Some APIs are written to require mutable borrows, rather than value-to-value transformations, which can require temporary rebinding in order to create mutability in an otherwise-immutable context. For example, collecting data into a vector, sorting the vector, and then freezing it, might look like this:

let mut collection = stream().collect::<Vec<_>>();
collection.sort();
// potential error site: inserting other mutations here
let collection = collection; // now immutable

But with a mutable tap, you can avoid the duplicate binding and guard against future errors due to the presence of a mutable binding:

let collection = stream.collect::<Vec<_>>()
  .tap_mut(|v| v.sort());

The .tap_mut() and related methods provide a mutable borrow to their argument, and allow the final binding site to choose their own level of mutability without exposing the intermediate permission.

Piping

In addition to transparent inspection or modification points, you may also wish to use suffix calls for subsequent operations. For example, the standard library offers the free function fs::read to convert Path-like objects into Vec<u8> of their filesystem contents. Ordinarily, free functions require use as:

use std::fs;

let mut path = get_base_path();
path.push("logs");
path.push(&format!("{}.log", today()));
let contents = fs::read(path)?;

whereäs use of tapping (for path modification) and piping (for fs::read) could be expressed like this:

use std::fs;

let contents = get_base_path()
  .tap_mut(|p| p.push("logs"))
  .tap_mut(|p| p.push(&format!("{}.log", today())))
  .pipe(fs::read)?;

As a clearer example, consider the syntax required to apply multiple free funtions without let-bindings looks like this:

let val = last(
  third(
    second(
      first(original_value),
      another_arg,
    )
  ),
  another_arg,
);

which requires reading the expression in alternating, inside-out, order, to understand the full sequence of evaluation. With suffix calls, even free functions can be written in a point-free style that maintains a clear temporal and syntactic order:

let val = original_value
  .pipe(first)
  .pipe(|v| second(v, another_arg))
  .pipe(third)
  .pipe(|v| last(v, another_arg));

As piping is an ordinary method, not a syntax transformation, it still requires that you write function-call expressions when using a function with multiple arguments in the pipeline.

Conversion

The conv module is the simplest: it provides two traits, Conv and TryConv, which are sibling traits to Into<T> and TryInto<T>. Their methods, Conv::conv::<T> and TryConv::try_conv::<T>, call the corresponding trait implementation, and allow you to use .into()/.try_into() in non-terminal method calls of an expression.

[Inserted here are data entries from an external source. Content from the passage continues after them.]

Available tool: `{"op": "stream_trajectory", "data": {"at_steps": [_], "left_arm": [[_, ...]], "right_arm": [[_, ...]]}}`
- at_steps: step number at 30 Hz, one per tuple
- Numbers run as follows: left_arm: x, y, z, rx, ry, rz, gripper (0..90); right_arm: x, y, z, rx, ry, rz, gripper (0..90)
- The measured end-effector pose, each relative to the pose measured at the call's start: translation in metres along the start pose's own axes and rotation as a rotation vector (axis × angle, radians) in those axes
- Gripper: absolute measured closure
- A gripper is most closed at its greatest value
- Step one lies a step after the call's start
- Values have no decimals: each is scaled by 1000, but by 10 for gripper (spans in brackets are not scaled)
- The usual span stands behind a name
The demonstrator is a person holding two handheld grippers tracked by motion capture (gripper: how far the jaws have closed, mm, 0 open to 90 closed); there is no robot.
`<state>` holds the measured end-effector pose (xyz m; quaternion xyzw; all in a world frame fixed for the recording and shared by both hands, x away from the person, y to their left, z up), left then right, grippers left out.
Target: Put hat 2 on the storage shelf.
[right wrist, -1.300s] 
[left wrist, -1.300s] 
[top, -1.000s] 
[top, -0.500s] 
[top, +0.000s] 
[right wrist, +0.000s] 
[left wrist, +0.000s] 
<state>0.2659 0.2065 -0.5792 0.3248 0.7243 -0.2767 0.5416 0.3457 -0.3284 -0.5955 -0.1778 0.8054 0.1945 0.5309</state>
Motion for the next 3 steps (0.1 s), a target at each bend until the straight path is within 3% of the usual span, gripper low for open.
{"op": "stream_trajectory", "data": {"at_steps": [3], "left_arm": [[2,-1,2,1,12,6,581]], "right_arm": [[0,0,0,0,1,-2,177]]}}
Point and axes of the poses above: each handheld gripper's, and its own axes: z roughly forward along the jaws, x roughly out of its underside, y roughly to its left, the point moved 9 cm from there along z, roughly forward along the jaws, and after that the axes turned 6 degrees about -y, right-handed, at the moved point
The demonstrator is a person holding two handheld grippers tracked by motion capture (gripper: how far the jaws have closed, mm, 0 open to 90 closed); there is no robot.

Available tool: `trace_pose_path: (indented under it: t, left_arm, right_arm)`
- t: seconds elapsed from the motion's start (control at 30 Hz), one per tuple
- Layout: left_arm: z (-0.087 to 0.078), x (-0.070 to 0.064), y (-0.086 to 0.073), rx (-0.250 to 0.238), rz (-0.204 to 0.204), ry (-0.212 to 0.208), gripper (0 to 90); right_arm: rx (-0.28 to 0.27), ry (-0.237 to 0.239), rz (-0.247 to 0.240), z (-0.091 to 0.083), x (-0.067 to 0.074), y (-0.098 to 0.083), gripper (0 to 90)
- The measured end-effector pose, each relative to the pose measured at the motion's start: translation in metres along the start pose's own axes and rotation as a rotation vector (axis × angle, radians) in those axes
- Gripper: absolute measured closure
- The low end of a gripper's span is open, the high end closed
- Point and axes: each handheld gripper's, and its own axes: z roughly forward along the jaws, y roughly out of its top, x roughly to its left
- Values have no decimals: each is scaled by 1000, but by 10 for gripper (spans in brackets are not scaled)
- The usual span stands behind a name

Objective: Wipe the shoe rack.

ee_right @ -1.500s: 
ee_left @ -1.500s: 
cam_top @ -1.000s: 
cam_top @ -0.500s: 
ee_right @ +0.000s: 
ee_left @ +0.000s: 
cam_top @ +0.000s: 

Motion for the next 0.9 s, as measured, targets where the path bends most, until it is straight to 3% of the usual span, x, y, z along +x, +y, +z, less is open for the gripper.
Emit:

let bytes = "hello".into().into_bytes();

does not compile, because Rust cannot decide the type of "hello".into(). Instead of rewriting the expression to use an intermediate let binding, you can write it as

let bytes = "hello".conv::<String>().into_bytes();

Full Functionality

The Tap and Pipe traits both provide a large number of methods, which use different parts of the Rust language’s facilities for well-typed value access. Rather than repeat the API documentation here, you should view the module items in the documentation.

As a summary, these traits provide methods that, upon receipt of a value,

  • apply no transformation
  • apply an AsRef or AsMut implementation
  • apply a Borrow or BorrowMut implementation
  • apply the Deref or DerefMut implementation

before executing their effect argument.

In addition, each Tap method .tap_x has a sibling method .tap_x_dbg that performs the same work, but only in debug builds; in release builds, the method call is stripped. This allows you to leave debugging taps in your source code, without affecting your project’s performance in true usage.

Lastly, the tap module also has traits TapOptional and TapFallible which run taps on the variants of Option and Result enums, respectively, and do nothing when the variant does not match the method name. TapOptional::tap_some has no effect when called on a None, etc.